「ずるをしている」人に制裁をくわえようとする感情

 サンクションとは、たとえば税務署が脱税に厳しく目を光らせ、発覚した際には重い罰を与えるように、「ずるをしている」誰かに対して制裁をくわえ、共同体から追放しようとする行動です。共同体を維持するためにはとても重要な行動で、古来から人間の基本的な感情としてインプットされているものです。

 どうしてサンクションが生まれるのか。それを考えるために、まずは共同体がどのようにして維持されているかについてお話ししましょう。

 社会的生物である人間は、生きていくために共同体を作って暮らしてきました。ルールを決めて役割を分担し、それぞれがコストを負担して利益を生み出して、それを仲間で分け合って生活しています。たとえば国であれば税金を納める代わりに社会保障や、道路や水道といった整ったインフラが利用できるようになり、会社であれば労働の対価として給料が受け取れるわけです。

 しかし、なかにはルールを破って、コストの負担をせずにリターンを得る「ただ乗り」しようとする人がいます。そういう人は社会学の用語で「フリーライダー」と呼ばれます。フリーライダーが増えすぎると、まじめにコストを支払うメンバーがどんどん損をする社会になってしまう。仲間のなかにルールを守っているふりをしながら隠れて得をしている人がいるなら、罰を与えて追放するサンクションを実行しなければなりません。

「生殖コスト」が非常に高い現代日本で東出の不倫は…

 東出さんは、まさにこのフリーライダーの極みのような存在でした。東出さんの不倫があそこまでバッシングを受けたのは、子供を産んで育てるという「生殖コスト」が非常に高い現代日本で、「イクメン」のイメージありきで仕事をしていたからです。

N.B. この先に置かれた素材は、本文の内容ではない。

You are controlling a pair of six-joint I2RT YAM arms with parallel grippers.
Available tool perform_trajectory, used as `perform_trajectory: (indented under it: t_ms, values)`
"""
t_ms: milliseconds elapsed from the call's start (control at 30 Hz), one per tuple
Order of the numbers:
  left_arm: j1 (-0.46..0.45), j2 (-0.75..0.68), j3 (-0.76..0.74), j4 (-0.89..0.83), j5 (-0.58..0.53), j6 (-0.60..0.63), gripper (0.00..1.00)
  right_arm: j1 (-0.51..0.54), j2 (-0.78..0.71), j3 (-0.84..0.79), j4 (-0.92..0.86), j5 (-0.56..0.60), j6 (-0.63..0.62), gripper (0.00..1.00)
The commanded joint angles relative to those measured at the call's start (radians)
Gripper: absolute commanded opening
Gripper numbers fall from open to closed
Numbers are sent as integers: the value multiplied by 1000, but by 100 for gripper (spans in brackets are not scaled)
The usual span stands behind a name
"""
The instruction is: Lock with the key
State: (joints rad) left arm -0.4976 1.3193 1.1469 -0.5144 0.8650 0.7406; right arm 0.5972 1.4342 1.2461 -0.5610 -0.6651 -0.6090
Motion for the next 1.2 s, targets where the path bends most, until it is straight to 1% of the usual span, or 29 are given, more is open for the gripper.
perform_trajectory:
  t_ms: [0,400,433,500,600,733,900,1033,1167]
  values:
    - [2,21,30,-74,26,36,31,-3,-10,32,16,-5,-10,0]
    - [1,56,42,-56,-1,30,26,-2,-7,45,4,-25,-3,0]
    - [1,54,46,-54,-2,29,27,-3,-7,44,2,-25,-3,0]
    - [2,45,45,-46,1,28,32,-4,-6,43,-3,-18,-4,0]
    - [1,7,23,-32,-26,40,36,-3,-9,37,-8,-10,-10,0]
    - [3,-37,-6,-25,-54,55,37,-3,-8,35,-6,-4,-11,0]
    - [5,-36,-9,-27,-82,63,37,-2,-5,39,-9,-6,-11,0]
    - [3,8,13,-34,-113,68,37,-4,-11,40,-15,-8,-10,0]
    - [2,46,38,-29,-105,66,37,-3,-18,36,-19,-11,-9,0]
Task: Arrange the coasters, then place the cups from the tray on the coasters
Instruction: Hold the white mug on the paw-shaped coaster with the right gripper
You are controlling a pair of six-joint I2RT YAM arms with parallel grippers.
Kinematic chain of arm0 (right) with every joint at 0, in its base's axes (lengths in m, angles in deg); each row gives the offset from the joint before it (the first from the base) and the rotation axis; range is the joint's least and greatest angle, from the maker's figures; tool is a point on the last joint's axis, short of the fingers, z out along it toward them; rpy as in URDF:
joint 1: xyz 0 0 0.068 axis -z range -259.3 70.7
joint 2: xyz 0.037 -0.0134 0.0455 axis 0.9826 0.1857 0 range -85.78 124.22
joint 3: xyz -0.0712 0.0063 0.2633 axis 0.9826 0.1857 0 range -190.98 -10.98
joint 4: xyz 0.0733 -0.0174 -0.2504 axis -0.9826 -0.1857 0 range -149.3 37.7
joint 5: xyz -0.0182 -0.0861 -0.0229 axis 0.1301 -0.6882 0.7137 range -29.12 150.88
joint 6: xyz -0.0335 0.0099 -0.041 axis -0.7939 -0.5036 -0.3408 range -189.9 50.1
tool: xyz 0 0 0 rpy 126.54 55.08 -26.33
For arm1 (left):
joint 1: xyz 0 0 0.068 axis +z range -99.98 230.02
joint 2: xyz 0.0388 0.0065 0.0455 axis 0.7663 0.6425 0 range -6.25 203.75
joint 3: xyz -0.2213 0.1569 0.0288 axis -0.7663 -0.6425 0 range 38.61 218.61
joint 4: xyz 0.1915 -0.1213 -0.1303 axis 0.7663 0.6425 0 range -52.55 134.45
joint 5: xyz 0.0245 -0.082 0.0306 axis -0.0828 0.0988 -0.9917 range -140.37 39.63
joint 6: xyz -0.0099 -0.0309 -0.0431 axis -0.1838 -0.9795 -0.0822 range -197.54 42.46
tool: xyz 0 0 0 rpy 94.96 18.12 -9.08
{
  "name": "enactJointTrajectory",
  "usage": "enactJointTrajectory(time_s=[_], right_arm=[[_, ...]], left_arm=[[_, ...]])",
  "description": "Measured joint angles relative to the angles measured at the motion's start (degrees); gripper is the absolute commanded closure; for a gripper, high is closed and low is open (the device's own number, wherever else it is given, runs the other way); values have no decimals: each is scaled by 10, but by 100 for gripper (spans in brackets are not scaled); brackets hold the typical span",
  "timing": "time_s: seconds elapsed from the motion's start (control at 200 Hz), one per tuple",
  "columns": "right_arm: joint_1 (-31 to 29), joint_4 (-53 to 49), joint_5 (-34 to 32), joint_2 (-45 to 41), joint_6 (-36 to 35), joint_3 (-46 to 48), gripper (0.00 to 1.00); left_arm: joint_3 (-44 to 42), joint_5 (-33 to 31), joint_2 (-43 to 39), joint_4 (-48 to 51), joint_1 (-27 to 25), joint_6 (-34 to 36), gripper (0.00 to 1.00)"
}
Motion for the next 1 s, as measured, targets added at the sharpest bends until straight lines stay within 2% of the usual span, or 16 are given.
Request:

 そもそも女性にとって出産は命を危険にさらすものです。そのうえ経済合理性だけを考慮すれば、いまの日本で子供を産んで育てることには相当な覚悟が必要です。出産のために仕事を辞めたり、育児休業や時短勤務で仕事をセーブするなど、なんらかの犠牲を払わなければならない人がほとんどでしょう。場合によってはベビーシッター代も必要になりますし、子供が大きくなってからも学費がかかります。「いじめ」に遭わないかどうか、子供が危険な目に遭わないかかどうかなど、精神的な負担を感じる親御さんもいるでしょう。

 多くの人は、そうした非常に高い「生殖コスト」を支払って結婚・出産をしている。子供がいない夫婦であっても、家庭を維持するための面倒ごとを背負って、子供がいる家庭よりも多くの税金を払うというコストを引き受けています。恋愛やセックスを楽しむには、それ相応のコストを支払う必要があるのです。